## EDA LAB

The General Social Survey (GSS) is a bi-annual nationally representative survey of Americans, with almost 7000 different questions asked since the survey began in the 1970s. It has straightforward questions about respondents' demographic information, but also questions like "Does your job regularly require you to perform repetitive or forceful hand movements or involve awkward postures?" or "How often do the demands of your job interfere with your family life?" There are a variety of controversial questions. No matter what you're curious about, there's something interesting in here to check out. The codebook is 904 pages (use CTRL+F to search it).

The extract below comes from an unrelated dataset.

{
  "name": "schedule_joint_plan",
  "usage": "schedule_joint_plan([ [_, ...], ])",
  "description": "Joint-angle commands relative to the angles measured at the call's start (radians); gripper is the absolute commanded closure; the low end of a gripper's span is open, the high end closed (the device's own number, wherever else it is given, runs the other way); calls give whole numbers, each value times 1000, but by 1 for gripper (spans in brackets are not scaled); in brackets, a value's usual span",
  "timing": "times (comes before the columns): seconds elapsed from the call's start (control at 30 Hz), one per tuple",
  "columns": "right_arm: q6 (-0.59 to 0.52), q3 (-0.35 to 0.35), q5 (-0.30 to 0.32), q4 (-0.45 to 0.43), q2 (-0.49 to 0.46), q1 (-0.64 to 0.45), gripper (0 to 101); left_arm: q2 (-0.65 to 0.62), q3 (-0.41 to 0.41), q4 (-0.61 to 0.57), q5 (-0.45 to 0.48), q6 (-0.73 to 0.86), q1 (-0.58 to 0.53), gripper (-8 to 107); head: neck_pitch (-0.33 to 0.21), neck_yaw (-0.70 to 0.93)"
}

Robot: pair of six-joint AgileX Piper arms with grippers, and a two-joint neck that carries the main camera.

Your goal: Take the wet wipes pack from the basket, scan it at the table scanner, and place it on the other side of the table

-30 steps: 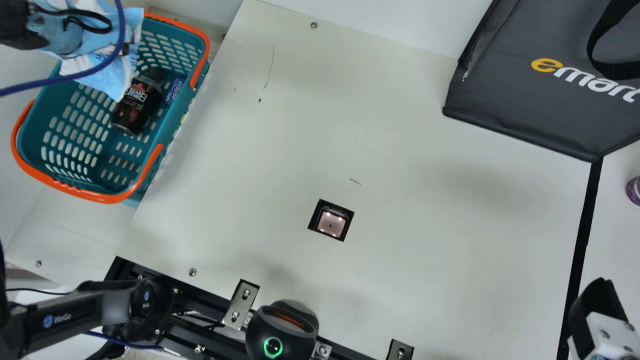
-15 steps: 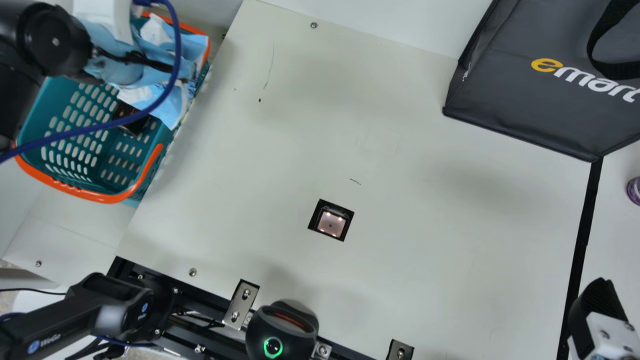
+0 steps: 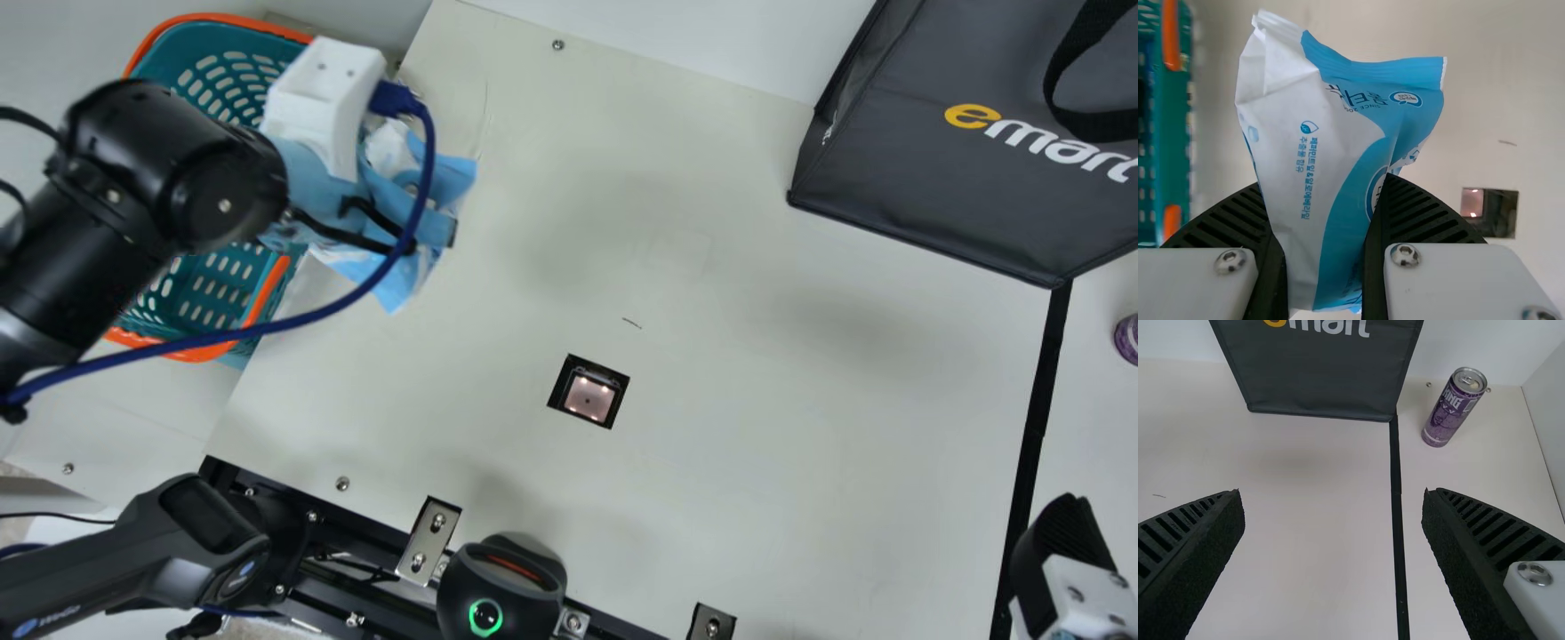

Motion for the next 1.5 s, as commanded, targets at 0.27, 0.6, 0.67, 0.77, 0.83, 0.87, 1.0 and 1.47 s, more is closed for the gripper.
schedule_joint_plan([
  [0.27,0,0,0,0,0,0,6,27,38,5,-18,-210,-232,107,-29,2],
  [0.6,0,0,0,0,0,0,6,86,57,-1,-48,-411,-391,107,-29,2],
  [0.67,0,0,0,0,0,0,6,102,59,-4,-58,-448,-416,107,-29,2],
  [0.77,0,0,0,0,0,0,6,128,59,-13,-71,-501,-448,107,-29,2],
  [0.83,0,0,0,0,0,0,6,144,60,-17,-82,-532,-465,107,-29,2],
  [0.87,0,0,0,0,0,0,6,153,61,-18,-88,-549,-473,107,-29,2],
  [1.0,0,0,0,0,0,0,6,183,68,-21,-117,-606,-496,107,-29,2],
  [1.47,0,0,0,0,0,0,6,256,129,1,-235,-721,-544,107,-29,2],
])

The data and codebook are available at:
https://gss.norc.org/us/en/gss/get-the-data.html

The datasets are so large that it might make sense to pick the variables you want, and then download just those variables from:
https://gssdataexplorer.norc.org/variables/vfilter

Here is your task:
1. Download a small (5-15) set of variables of interest. (You can also check out `get_gss.ipynb` for some processed data.)
2. Write a short description of the data you chose, and why. (~500 words)
3. Load the data using Pandas. Clean them up for EDA. Do this in this notebook with comments or markdown chunks explaining your choices.
4. Produce some numeric summaries and visualizations.
5. Describe your findings. (500 - 1000 words, or more)

For example, you might want to look at how aspects of a person's childhood family are correlated or not with their career or family choices as an adult. Or how political or religious affiliations correlate with drug use or sexual practices. It's an extremely wide-ranging survey.

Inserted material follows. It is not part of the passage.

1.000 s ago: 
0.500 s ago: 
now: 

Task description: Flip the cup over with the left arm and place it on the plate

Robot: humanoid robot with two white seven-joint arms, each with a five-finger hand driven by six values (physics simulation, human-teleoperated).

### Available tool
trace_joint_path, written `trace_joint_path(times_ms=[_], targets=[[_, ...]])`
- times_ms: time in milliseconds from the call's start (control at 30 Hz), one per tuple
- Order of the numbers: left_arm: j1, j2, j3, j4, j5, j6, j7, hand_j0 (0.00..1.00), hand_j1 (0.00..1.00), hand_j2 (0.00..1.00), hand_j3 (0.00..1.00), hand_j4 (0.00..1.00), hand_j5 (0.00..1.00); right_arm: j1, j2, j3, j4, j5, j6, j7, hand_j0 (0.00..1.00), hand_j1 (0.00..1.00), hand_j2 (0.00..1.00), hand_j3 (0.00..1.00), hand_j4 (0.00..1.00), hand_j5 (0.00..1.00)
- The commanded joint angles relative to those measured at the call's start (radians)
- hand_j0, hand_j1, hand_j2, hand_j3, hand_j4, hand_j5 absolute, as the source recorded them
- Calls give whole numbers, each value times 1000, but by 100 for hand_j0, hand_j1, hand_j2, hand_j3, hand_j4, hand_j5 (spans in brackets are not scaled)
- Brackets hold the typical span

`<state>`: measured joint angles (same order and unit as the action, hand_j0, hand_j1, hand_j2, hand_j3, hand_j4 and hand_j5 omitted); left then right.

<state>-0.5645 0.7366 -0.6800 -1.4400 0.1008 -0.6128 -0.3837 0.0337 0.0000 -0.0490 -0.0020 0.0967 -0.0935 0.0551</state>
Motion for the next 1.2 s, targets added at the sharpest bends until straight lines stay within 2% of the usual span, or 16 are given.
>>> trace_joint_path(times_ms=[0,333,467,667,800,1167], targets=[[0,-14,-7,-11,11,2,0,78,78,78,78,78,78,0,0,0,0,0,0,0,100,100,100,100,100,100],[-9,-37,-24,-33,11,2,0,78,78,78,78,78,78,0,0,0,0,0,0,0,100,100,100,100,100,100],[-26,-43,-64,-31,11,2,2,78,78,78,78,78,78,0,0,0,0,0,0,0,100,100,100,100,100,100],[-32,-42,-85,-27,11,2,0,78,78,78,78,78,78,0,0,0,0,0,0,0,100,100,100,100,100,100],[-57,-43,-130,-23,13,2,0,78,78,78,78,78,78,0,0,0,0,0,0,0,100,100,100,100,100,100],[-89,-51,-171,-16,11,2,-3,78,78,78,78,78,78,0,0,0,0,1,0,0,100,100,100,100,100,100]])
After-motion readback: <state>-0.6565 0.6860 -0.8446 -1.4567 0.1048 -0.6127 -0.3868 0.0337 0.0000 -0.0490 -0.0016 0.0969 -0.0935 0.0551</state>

2. For this lab, we decided to use a minimal subset of variables from the General Social Survey (GSS) that are all related to work and employment. We felt this would be a good approach because work touches almost everyone's life in some form or another, and considering it from several angles can tell a lot about people as well as general social trends. The variables we've employed are:  

* year – the year in which the respondent completed the GSS survey.
* wrkstat – the respondent’s current labor force status (ex: working full time, part time, unemployed, retired, in school, etc.).
* evwork – indicates whether the respondent has ever held a job for at least one year.
* hrs1 – the number of hours the respondent actually worked during the week prior to the survey.
* hrs2 – the number of hours the respondent usually works in a typical week.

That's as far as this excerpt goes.